Nawet rosyjscy oficerowie nie chcą wracać na front? "To nie jest warte takich pieniędzy"
Służba Bezpieczeństwa Ukrainy (SBU) podaje, że przechwyciła rozmowę dwóch rosyjskich oficerów, prawdopodobnie wyższych szarż. Jeden z nich zapowiada, że nie zamierza wracać na ukraiński front, gdy wyleczy rany w Rosji. - To nie jest warte takich pieniędzy - podsumował.
04.05.2022 | aktual.: 04.05.2022 20:32
W środę SBU opublikowała kolejną przechwyconą rozmowę pomiędzy Rosjanami. Tym razem są to najprawdopodobniej oficerowie wyższych szarż. Jeden z nich przebywa wciąż w Ukrainie, a drugi leczy rany w Rosji.
- Nie mam już oficerów. Dwóch jest rannych, dwóch zabitych. Pozostało tylko 30 z 84 ludzi. I na ch...? - żali się pierwszy z rosyjskich oficerów koledze, który ranny przebywa w Rosji. Tamten się z nim zgodził.
- Tam ludzie szaleją. Słyszałeś to, nie? Nowi, którzy przychodzą, też szaleją - odpowiada tamten. Po czym zapowiada, że po rekonwalescencji nie wróci walczyć do Ukrainy.
- Tak trzeba. Niedawno przywieźli dzieciaka z frontu z urwaną nogą (…). To nie jest warte takich pieniędzy - skonstatował ranny.
Tablice "podnoszące morale"
W piątek media obiegły zdjęcia osobliwych tablic umieszczonych przez Rosjan w jednym z obozów polowych przy granicy z Ukrainą. Przeznaczone są one dla "bohaterów" wojny z Ukrainą i "zdrajców", którzy odmawiają walki na froncie. O sprawie pierwszy poinformował Rusłan Lelijew, założyciel grupy dziennikarskiej Conflict Intelligence Team (CIT).
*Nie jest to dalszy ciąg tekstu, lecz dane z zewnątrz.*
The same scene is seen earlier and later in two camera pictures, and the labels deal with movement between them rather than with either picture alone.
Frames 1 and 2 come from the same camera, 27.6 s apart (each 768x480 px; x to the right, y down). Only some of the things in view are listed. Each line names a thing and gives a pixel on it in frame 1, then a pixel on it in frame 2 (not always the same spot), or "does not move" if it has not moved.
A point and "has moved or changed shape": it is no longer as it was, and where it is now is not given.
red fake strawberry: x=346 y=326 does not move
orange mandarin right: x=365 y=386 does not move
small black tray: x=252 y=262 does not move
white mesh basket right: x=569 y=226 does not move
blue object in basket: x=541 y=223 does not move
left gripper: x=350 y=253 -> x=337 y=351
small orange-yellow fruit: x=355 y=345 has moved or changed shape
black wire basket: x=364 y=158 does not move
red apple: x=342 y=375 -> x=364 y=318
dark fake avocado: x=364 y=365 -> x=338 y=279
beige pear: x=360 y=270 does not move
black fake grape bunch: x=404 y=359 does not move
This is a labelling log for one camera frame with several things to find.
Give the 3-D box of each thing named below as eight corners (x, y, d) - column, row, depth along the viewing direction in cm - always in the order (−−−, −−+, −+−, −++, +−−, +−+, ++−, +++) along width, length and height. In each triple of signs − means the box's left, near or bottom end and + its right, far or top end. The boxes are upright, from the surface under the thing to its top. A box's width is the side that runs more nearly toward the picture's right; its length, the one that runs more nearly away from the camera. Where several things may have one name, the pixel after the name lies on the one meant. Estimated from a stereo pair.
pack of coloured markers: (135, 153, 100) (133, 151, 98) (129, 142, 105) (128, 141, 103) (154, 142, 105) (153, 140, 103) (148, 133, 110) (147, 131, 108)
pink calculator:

Tablice - zdaniem Lewijewa - będą służyć do umieszczania fotografii żołnierzy Federacji Rosyjskiej. Na pierwszym zdjęciu widać tablicę o szarym tle, przypominającym kłęby dymu. Napis na niej głosi: "Oni zdradzili swych towarzyszy, uciekając z pola boju", pod spodem widnieje 15 pustych pól. Na tej tablicy - według dziennikarza - "będą wisieć portrety tych, którzy odmawiają pójścia na wojnę przeciwko Ukrainie".
Na drugim zdjęciu jest tablica z napisem: "Oni bohatersko wykonują zadania, broniąc swej ojczyzny". Tu również przewidziano 15 pól, prawdopodobnie na zdjęcia. Tablicę wykonano w kolorze czerwonym, jest na niej pięcioramienna gwiazda - symbol sił zbrojnych Rosji - i wizerunek żołnierza w wyposażeniu bojowym.
Lewijew nie podał, w jakim obozie ustawiono tablice. Na obu zdjęciach widać za tablicami duże brezentowe namioty.